Are there particular countries that are easier to work with, or is the most important factor simply finding the right partners?
I have found people to be more similar than different around the globe. When selecting a location, first and foremost consider the availability of skilled resources. India and China lead in skills availability, primarily due to their size and education systems. Other considerations include language, legal and IP protections, time-zone similarity, visa regulations to allow for onsite travel, and proximity to client business operations.
How does HP help reduce the risk of offshore data warehousing projects?
First, HP takes communication very seriously.
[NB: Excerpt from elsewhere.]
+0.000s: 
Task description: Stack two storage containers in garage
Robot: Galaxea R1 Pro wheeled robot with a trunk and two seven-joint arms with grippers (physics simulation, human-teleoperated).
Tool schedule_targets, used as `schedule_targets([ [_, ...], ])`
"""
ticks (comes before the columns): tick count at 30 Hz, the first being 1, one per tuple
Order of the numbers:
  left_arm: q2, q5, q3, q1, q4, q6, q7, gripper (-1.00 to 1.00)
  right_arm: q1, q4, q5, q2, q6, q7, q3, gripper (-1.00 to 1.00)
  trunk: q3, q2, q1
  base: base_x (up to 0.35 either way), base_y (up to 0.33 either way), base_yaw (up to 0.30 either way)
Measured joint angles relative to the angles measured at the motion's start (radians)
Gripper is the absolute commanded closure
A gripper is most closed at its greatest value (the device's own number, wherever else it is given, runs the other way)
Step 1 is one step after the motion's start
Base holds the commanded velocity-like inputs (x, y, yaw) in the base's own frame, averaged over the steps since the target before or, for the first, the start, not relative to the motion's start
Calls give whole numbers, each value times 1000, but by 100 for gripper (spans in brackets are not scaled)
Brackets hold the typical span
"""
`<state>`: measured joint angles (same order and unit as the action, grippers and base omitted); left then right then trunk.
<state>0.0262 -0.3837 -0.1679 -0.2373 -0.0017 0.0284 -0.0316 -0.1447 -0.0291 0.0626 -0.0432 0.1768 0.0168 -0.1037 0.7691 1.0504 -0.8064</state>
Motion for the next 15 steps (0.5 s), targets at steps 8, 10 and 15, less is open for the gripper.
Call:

We've built robust steps in our methodology to ensure requirements, specifications, architecture, and design are complete and clear for offshore teams. This up-front rigor leads to a higher quality result. Also, our approach includes detailed tracking as well as regular and frequent communications so our clients always know exactly how their projects are progressing.
We also take training very seriously. Our offshore resources receive weeks of training on integration-specific methods, tools, architecture, and data. Our project onboarding prepares our staff on client-specific business processes, data requirements, and implementation standards.
HP uses our own business intelligence-specific methodology, which includes data-specific templates and deliverables that typically are absent in generic methodologies, and we have global scale, with data warehouse practitioners across client locations and our nine global BI delivery centers.